## Problem
Everything in the listing must be repeated exactly, apart from the images.

## Entries provided

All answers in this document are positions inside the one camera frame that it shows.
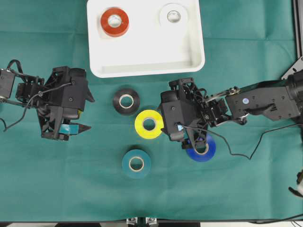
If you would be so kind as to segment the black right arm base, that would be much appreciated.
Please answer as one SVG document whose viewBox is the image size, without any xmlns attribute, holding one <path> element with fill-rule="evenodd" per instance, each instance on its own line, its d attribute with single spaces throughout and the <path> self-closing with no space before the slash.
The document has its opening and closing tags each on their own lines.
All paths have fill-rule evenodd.
<svg viewBox="0 0 303 227">
<path fill-rule="evenodd" d="M 287 79 L 290 75 L 303 70 L 303 57 L 301 56 L 281 77 L 281 79 Z"/>
</svg>

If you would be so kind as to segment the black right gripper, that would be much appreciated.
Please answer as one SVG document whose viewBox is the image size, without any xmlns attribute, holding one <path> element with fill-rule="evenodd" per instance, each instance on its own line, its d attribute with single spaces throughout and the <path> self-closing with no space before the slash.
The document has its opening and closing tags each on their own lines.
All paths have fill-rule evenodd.
<svg viewBox="0 0 303 227">
<path fill-rule="evenodd" d="M 207 150 L 208 143 L 206 135 L 209 127 L 216 127 L 222 123 L 232 120 L 227 114 L 228 107 L 220 96 L 214 98 L 207 95 L 204 88 L 198 88 L 193 78 L 177 79 L 169 82 L 169 91 L 178 91 L 178 97 L 184 97 L 192 101 L 198 110 L 199 120 L 194 133 L 189 138 L 185 133 L 185 140 L 180 141 L 182 149 L 192 148 L 195 150 Z"/>
</svg>

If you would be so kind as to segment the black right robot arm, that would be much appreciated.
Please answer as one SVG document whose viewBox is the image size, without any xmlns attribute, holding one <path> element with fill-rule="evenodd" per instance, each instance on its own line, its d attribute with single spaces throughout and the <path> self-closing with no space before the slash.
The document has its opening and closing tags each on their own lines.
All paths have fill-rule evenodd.
<svg viewBox="0 0 303 227">
<path fill-rule="evenodd" d="M 208 128 L 227 122 L 247 123 L 248 115 L 262 115 L 272 121 L 293 119 L 303 125 L 303 73 L 285 79 L 262 81 L 246 87 L 232 87 L 215 95 L 198 88 L 193 78 L 169 82 L 162 92 L 162 131 L 182 148 L 197 150 L 207 141 Z"/>
</svg>

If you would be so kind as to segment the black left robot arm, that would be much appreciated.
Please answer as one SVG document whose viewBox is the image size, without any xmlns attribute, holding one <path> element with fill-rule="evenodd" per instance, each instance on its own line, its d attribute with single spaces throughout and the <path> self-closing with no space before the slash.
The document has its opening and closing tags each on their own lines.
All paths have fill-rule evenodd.
<svg viewBox="0 0 303 227">
<path fill-rule="evenodd" d="M 21 106 L 25 111 L 36 109 L 41 137 L 45 139 L 68 140 L 91 129 L 76 123 L 85 103 L 95 101 L 84 69 L 57 67 L 48 80 L 1 69 L 0 101 Z"/>
</svg>

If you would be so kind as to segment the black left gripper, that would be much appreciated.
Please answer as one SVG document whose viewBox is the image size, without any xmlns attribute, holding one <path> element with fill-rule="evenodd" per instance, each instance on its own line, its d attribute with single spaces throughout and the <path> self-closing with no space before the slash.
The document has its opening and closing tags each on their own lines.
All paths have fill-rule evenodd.
<svg viewBox="0 0 303 227">
<path fill-rule="evenodd" d="M 35 97 L 35 108 L 40 124 L 41 137 L 50 140 L 68 141 L 70 136 L 90 130 L 91 126 L 72 122 L 80 118 L 80 110 L 48 104 L 43 95 L 54 90 L 56 88 L 46 89 L 43 85 L 39 90 L 40 94 Z M 85 99 L 91 103 L 95 102 L 88 86 Z"/>
</svg>

## Exercise solution
All answers in this document are positions inside the one camera frame that it shows.
If you would be so kind as to segment the black right arm base, that would be much appreciated.
Please answer as one SVG document whose viewBox is the image size, without any xmlns attribute, holding one <path> element with fill-rule="evenodd" per instance, each instance on its own line, its d attribute with single spaces throughout and the <path> self-closing with no space before the slash.
The document has its opening and closing tags each on their own lines.
All paths have fill-rule evenodd.
<svg viewBox="0 0 303 227">
<path fill-rule="evenodd" d="M 287 79 L 290 75 L 303 70 L 303 57 L 301 56 L 281 77 L 281 79 Z"/>
</svg>

If you would be so kind as to segment the black right gripper, that would be much appreciated.
Please answer as one SVG document whose viewBox is the image size, without any xmlns attribute, holding one <path> element with fill-rule="evenodd" per instance, each instance on its own line, its d attribute with single spaces throughout and the <path> self-closing with no space before the slash.
The document has its opening and closing tags each on their own lines.
All paths have fill-rule evenodd.
<svg viewBox="0 0 303 227">
<path fill-rule="evenodd" d="M 207 150 L 208 143 L 206 135 L 209 127 L 216 127 L 222 123 L 232 120 L 227 114 L 228 107 L 220 96 L 214 98 L 207 95 L 204 88 L 198 88 L 193 78 L 177 79 L 169 82 L 169 91 L 178 91 L 178 97 L 184 97 L 192 101 L 198 110 L 199 120 L 194 133 L 189 138 L 185 133 L 185 140 L 180 141 L 182 149 L 192 148 L 195 150 Z"/>
</svg>

If you would be so kind as to segment the black right robot arm, that would be much appreciated.
Please answer as one SVG document whose viewBox is the image size, without any xmlns attribute, holding one <path> element with fill-rule="evenodd" per instance, each instance on its own line, its d attribute with single spaces throughout and the <path> self-closing with no space before the slash.
The document has its opening and closing tags each on their own lines.
All paths have fill-rule evenodd.
<svg viewBox="0 0 303 227">
<path fill-rule="evenodd" d="M 208 128 L 227 122 L 247 123 L 248 115 L 262 115 L 272 121 L 293 119 L 303 125 L 303 73 L 285 79 L 262 81 L 246 87 L 232 87 L 215 95 L 198 88 L 193 78 L 169 82 L 162 92 L 162 131 L 182 148 L 197 150 L 207 141 Z"/>
</svg>

If you would be so kind as to segment the black left robot arm, that would be much appreciated.
Please answer as one SVG document whose viewBox is the image size, without any xmlns attribute, holding one <path> element with fill-rule="evenodd" per instance, each instance on its own line, its d attribute with single spaces throughout and the <path> self-closing with no space before the slash.
The document has its opening and closing tags each on their own lines.
All paths have fill-rule evenodd.
<svg viewBox="0 0 303 227">
<path fill-rule="evenodd" d="M 21 106 L 25 111 L 36 109 L 41 137 L 45 139 L 68 140 L 91 129 L 76 123 L 85 103 L 95 101 L 84 69 L 57 67 L 48 80 L 1 69 L 0 101 Z"/>
</svg>

If you would be so kind as to segment the black left gripper, that would be much appreciated.
Please answer as one SVG document whose viewBox is the image size, without any xmlns attribute, holding one <path> element with fill-rule="evenodd" per instance, each instance on its own line, its d attribute with single spaces throughout and the <path> self-closing with no space before the slash.
The document has its opening and closing tags each on their own lines.
All paths have fill-rule evenodd.
<svg viewBox="0 0 303 227">
<path fill-rule="evenodd" d="M 35 97 L 35 108 L 40 124 L 41 137 L 50 140 L 68 141 L 70 136 L 90 130 L 91 126 L 72 122 L 80 118 L 80 110 L 48 104 L 43 95 L 54 90 L 56 88 L 46 89 L 43 85 L 39 90 L 40 94 Z M 85 99 L 91 103 L 95 102 L 88 86 Z"/>
</svg>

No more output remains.